Klein insisted that the purpose of the new seal was “not to take away from the gravitas of the original seal.” But shedding gravitas is exactly the point of all these sorts of changes. Where at the University of California today, after all, will you find anything remotely suggestive of gravitas? It could be argued that for nearly the last half-century, California’s public higher-education system – which consists not only of the ten University of California campuses but also of twenty-three California State University campuses and 112 community colleges – has been ground zero for the effort to crush into a fine powder any trace of gravitas in American higher education.

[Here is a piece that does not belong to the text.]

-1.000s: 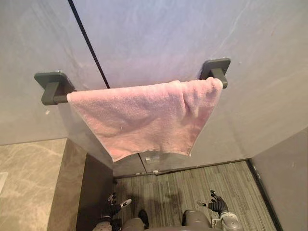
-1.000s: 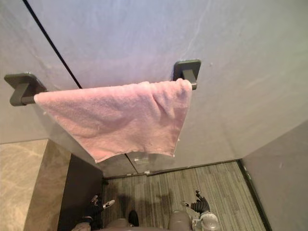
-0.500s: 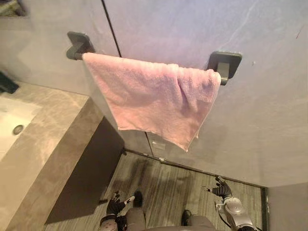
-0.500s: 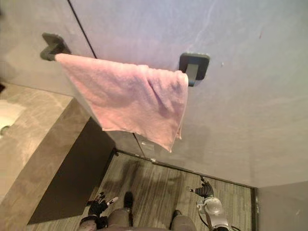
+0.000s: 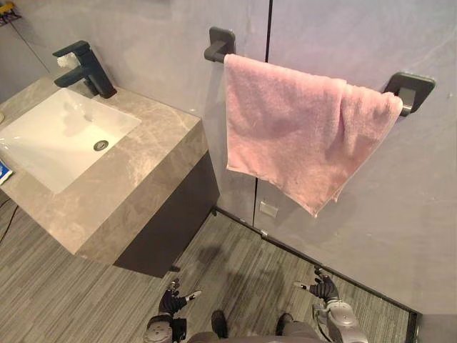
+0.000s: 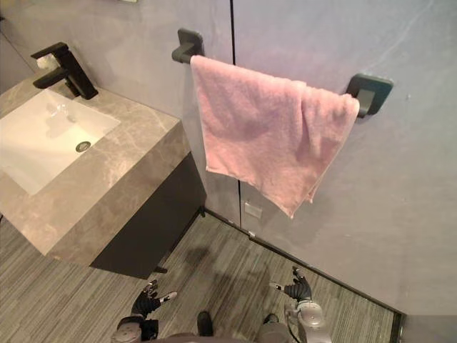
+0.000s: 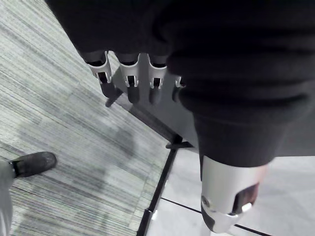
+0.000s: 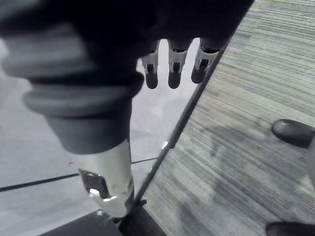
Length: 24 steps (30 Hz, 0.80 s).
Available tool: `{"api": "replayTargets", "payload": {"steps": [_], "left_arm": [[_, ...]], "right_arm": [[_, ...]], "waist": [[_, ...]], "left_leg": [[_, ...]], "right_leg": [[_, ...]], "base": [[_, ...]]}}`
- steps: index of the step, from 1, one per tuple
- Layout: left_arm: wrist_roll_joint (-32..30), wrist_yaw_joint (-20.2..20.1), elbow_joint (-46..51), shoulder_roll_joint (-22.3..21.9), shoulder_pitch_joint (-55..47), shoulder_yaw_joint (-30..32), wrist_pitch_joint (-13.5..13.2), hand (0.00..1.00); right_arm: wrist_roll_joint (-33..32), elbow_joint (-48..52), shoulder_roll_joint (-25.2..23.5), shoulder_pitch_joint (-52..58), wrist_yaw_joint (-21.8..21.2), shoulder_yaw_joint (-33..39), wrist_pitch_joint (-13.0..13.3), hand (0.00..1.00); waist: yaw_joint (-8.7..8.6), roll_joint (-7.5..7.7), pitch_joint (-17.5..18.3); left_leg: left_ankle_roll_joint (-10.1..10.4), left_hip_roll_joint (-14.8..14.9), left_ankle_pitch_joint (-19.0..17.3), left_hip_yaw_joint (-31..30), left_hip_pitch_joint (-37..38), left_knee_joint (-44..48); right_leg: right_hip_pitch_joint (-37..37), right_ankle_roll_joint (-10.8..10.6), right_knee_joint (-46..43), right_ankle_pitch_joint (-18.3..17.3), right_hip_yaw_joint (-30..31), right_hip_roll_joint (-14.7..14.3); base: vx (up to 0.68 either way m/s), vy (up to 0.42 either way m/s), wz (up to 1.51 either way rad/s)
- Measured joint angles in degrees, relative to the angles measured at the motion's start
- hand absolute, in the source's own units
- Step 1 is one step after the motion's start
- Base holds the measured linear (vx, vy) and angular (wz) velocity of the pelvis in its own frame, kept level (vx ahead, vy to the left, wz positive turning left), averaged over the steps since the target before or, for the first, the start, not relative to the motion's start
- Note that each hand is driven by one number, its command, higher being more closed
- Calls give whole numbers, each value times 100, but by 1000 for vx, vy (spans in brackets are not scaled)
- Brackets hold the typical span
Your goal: Organize washtable
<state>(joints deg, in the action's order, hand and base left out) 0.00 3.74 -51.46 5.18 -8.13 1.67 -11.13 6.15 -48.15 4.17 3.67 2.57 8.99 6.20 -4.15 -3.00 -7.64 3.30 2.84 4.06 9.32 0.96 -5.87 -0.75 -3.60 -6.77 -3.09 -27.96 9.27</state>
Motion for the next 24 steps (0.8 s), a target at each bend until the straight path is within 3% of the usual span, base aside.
{"api": "replayTargets", "payload": {"steps": [7,9,14,15,16,22,24], "left_arm": [[-41,-3,-263,-49,-180,361,-1,0],[-45,-3,-263,-65,-181,443,0,0],[-52,-5,-270,-238,-195,792,1,0],[-52,-6,-272,-242,-195,800,1,0],[-51,-6,-470,-245,-132,790,-2,0],[-51,-5,-495,-245,-106,793,4,0],[-44,-1,-525,-246,-63,799,5,0]], "right_arm": [[29,-110,-159,26,-3,-86,-38,0],[82,-102,-184,56,-5,-85,-38,0],[132,-52,-215,143,-20,-73,-39,0],[137,-52,-226,158,-22,-73,-39,0],[348,-278,-275,125,-24,-103,-41,0],[343,-326,-272,145,-21,-102,-38,0],[285,-520,-286,189,-7,-89,-44,0]], "waist": [[73,105,-66],[157,106,-63],[186,112,-46],[189,124,-34],[201,253,212],[207,269,221],[282,321,255]], "left_leg": [[-25,-2,60,20,50,-3],[-28,4,54,52,102,-4],[-58,15,29,155,152,-5],[-59,18,28,170,164,-5],[-70,22,8,87,364,-9],[-41,76,-12,121,322,-8],[-14,122,-30,170,317,-8]], "right_leg": [[-24,45,-67,48,102,-15],[6,54,-113,39,147,-12],[59,31,-116,22,195,-15],[62,31,-115,22,221,-17],[336,54,103,38,178,-117],[366,55,206,46,187,-146],[435,30,387,103,213,-231]], "base": [[-108,30,-4],[-86,1,-10],[-31,9,-5],[4,2,-5],[4,1,-3],[1,-2,-1],[30,-28,-5]]}}
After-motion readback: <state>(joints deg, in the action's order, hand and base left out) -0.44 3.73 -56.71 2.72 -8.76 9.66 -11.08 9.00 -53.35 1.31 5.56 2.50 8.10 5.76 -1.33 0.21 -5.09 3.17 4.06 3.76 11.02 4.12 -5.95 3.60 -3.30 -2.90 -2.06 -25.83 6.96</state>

It was at San Francisco State College (now San Francisco State University) that riots, bombings, and other aggressive and violent acts by Black Panthers and their allies led to the establishment in 1969 of the country’s first Black Studies program, a phenomenon of which civil-rights leader Bayard Rustin quite properly asked: “Is Black Studies an educational program or a forum for ideological indoctrination?” (Correct answer: B.) It was at San Fernando Valley State College (now the California State University at Northridge) that similar gravitas-free hijinks created what is now the world’s largest Chicano Studies department, devoted then as now to the cultivation among students of an overwhelming sense of alienation from, hostility to, victimization by, and inability to make any kind of headway whatsoever in mainstream American society.
Then there’s the University of California at Irvine, which in recent years has earned the dubious distinction of being almost certainly the nation’s most poisonously anti-Semitic institution of higher education. Then, needless to say, there’s the University of California’s oldest campus, and the one where all this mischief-making can plausibly be said to have started – namely Berkeley, which has been a notorious hotbed of far-left brainwashing ever since the 1964 “Free Speech Movement,” a development that, as David Horowitz has rightly noted, “was ultimately not…about free speech” but “about the right of the political left to agitate for its agendas within the confines of the campus itself,” thereby inserting “ideological politics into the heart of the university community.”
So bring on the new logo. With its vapidity, slickness, and utter lack of character, it’s the perfect symbol for what a University of California education has, in all too many cases, become in these benighted times.